The response must consist of the lines below from the one with "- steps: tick" through the one with "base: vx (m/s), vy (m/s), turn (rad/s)", exactly as they appear and with both ends kept.

Data excerpt
========================

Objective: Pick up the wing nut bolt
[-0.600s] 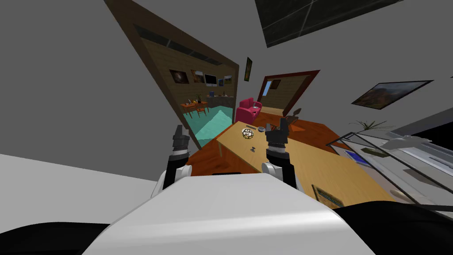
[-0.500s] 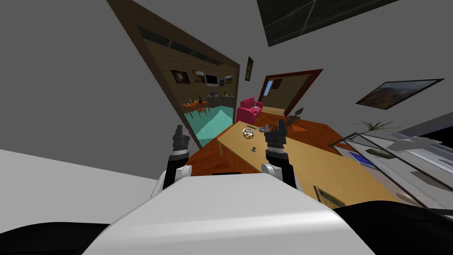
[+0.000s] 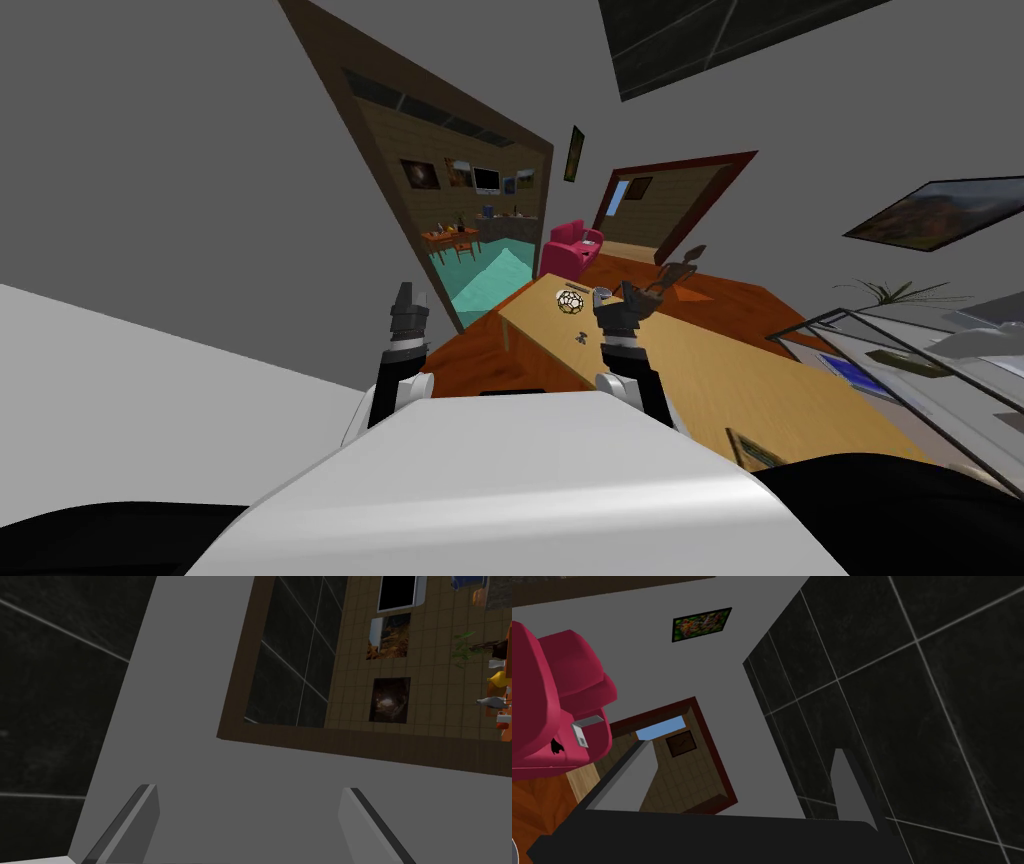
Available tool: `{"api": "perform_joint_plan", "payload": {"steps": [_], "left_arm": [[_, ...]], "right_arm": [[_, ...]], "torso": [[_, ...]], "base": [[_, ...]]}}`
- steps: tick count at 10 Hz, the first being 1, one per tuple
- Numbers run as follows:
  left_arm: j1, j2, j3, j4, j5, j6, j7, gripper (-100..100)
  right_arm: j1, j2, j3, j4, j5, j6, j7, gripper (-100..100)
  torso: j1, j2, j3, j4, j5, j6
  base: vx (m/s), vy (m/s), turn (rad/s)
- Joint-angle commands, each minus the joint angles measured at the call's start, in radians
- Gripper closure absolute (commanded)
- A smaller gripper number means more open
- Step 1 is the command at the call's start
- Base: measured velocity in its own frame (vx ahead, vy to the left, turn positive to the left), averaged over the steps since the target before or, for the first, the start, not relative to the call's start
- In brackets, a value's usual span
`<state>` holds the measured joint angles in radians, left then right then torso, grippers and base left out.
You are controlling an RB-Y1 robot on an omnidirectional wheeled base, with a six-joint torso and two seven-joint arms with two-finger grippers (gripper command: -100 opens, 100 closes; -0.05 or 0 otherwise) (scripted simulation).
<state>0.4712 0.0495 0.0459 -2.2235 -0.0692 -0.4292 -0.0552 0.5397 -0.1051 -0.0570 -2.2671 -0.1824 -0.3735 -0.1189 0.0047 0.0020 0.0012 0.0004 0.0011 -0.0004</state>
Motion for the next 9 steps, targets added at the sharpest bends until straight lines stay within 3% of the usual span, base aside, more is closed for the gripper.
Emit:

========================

Response to the task
- steps: tick count at 10 Hz, the first being 1, one per tuple
- Numbers run as follows:
  left_arm: j1, j2, j3, j4, j5, j6, j7, gripper (-100..100)
  right_arm: j1, j2, j3, j4, j5, j6, j7, gripper (-100..100)
  torso: j1, j2, j3, j4, j5, j6
  base: vx (m/s), vy (m/s), turn (rad/s)

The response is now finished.